Understanding the business problem
In the above figure, the first two steps are spent exploring the problem space, namely ‘Understanding the business problem’ and ‘Understanding the context’.
In terms of ‘Understanding the business problem’: here the objective is to try to understand the problem as much as possible, and to keep going until you feel as though you understand it inside and out.
It is likely that this starts at a fairly high level with senior business stakeholders (i.e. most likely those who are controlling the budget and are proposing the project). Then expect to move towards a more granular understanding of the problem when talking to the eventual users of whatever you are expecting to build as well as any relevant skilled practitioners. This process should help you to know the pain points of the various people in the business.
This view is then validated with a broader range of stakeholders and ideas of a fantasy ‘to-be’ state collected. An interesting question to ask stakeholders is “what they would like the solution to be if they could wave a magic wand”.
A key aspect here is to always validate what you are told; a great way of validation is to learn from ethnographic researchers and observe what actually happens in these business contexts. After taking on board the different perspectives, this now helps to get past any potential biases that there might be.
Understanding the business problem from a range of business perspectives is only one aspect. The practical data and engineering constraints also need to be understood too, and can be done in parallel. At its most simple level, this is about establishing what data is available and understanding the existing system(s) that the anticipated solution would need to fit into.

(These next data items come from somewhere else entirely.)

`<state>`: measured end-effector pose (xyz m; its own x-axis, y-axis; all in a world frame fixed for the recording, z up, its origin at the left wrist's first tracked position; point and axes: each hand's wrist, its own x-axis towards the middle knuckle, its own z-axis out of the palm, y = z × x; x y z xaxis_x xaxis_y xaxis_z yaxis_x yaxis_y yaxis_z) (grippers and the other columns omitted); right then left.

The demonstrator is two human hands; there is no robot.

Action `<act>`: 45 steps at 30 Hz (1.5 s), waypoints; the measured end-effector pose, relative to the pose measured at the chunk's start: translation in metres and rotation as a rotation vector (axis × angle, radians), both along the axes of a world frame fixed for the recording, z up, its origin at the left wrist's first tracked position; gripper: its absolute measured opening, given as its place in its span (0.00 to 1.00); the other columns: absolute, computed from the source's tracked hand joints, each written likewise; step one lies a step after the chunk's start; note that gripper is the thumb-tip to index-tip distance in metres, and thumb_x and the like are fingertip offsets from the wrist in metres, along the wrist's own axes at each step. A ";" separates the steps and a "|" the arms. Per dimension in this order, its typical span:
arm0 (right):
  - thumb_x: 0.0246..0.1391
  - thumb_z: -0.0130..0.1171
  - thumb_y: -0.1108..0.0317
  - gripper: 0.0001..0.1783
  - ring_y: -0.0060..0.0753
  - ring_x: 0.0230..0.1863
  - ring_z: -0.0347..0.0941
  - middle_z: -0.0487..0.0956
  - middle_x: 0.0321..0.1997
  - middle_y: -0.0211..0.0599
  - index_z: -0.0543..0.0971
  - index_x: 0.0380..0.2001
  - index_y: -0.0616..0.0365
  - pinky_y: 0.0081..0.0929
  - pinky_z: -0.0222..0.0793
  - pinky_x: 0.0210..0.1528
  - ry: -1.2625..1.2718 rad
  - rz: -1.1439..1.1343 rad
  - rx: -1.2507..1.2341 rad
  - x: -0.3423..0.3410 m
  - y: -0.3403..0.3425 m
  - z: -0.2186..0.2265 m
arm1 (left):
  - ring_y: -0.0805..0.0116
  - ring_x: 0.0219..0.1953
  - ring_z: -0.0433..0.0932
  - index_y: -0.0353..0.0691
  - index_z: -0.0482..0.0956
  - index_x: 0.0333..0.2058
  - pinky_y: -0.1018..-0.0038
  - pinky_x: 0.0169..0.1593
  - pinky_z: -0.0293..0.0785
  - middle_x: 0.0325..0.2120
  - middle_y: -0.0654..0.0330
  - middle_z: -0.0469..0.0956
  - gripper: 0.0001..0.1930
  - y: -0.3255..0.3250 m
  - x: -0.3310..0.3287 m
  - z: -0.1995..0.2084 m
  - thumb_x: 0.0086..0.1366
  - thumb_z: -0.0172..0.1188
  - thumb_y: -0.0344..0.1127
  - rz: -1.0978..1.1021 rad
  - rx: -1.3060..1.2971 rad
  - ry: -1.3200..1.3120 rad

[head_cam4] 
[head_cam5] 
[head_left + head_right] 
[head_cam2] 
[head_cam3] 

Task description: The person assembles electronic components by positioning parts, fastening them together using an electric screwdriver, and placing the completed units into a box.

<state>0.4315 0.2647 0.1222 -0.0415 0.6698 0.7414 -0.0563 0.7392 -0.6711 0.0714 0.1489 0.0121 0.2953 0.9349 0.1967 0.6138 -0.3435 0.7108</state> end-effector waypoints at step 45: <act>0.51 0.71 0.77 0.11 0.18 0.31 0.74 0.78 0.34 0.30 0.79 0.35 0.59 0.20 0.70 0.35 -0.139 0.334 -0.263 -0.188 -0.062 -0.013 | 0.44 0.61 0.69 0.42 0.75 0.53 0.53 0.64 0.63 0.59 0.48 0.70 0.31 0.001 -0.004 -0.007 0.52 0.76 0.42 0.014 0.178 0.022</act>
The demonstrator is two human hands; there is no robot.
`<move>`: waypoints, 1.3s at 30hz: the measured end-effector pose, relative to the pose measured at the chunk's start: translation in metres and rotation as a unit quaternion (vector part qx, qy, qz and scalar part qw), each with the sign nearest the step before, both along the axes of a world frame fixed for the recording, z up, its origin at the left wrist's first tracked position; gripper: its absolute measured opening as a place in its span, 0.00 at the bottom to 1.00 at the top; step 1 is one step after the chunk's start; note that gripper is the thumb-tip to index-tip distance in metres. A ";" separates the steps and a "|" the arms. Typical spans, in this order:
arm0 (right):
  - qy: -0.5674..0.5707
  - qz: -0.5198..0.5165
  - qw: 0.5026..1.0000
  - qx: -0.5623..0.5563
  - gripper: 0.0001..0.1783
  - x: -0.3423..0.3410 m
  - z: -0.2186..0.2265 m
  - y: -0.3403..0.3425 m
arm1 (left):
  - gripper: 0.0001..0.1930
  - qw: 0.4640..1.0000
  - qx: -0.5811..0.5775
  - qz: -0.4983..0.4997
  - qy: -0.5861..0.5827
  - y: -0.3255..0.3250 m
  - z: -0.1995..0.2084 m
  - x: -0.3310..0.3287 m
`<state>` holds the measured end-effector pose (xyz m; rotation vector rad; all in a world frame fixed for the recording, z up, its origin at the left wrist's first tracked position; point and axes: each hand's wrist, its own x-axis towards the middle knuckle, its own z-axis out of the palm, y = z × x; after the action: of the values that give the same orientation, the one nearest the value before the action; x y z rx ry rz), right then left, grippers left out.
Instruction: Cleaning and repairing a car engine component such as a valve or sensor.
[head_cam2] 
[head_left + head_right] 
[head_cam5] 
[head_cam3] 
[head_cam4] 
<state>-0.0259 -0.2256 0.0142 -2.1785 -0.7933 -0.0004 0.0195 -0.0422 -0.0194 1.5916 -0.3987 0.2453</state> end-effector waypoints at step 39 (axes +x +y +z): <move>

While collecting and assimilating this information, it is also a good idea to begin to map these learnings to a prototype solution design. Some of the questions that might be useful to consider at this stage might be:
- How can elements be built using existing or commonly understood (generative) AI models or approaches?
- What processing or logic would need to be applied to these algorithm outputs to make them usable?
- How can different data sources or model outputs be combined to improve the solution?
At this point, with a better understanding of the context, it can also be useful to go back to some of the business stakeholders with practical questions about how they perform their tasks, which would help with the solution, such as:
- What assumptions do skilled practitioners make in their roles performing such tasks?
- Are there any rules of thumb that skilled practitioners use to do their job?
The development of the solution will no doubt be an iterative process, with updates added as new information becomes available. However, it is a good idea to present something to the key stakeholders at as early a stage as is sensible to identify any misunderstandings and to ensure that feedback – constructive or otherwise – is gathered. It is at the point of having some sort of concrete design to share with stakeholders that some of the real and practical feedback (and obvious ‘gotchas’) can be surfaced.
With further iterations, and once a more mature version of the solution has been created, then there is a formal checkpoint step to get feedback on the current proposed solution (‘Validate the value of the solution’), with a key element being to validate the value that this solution offers.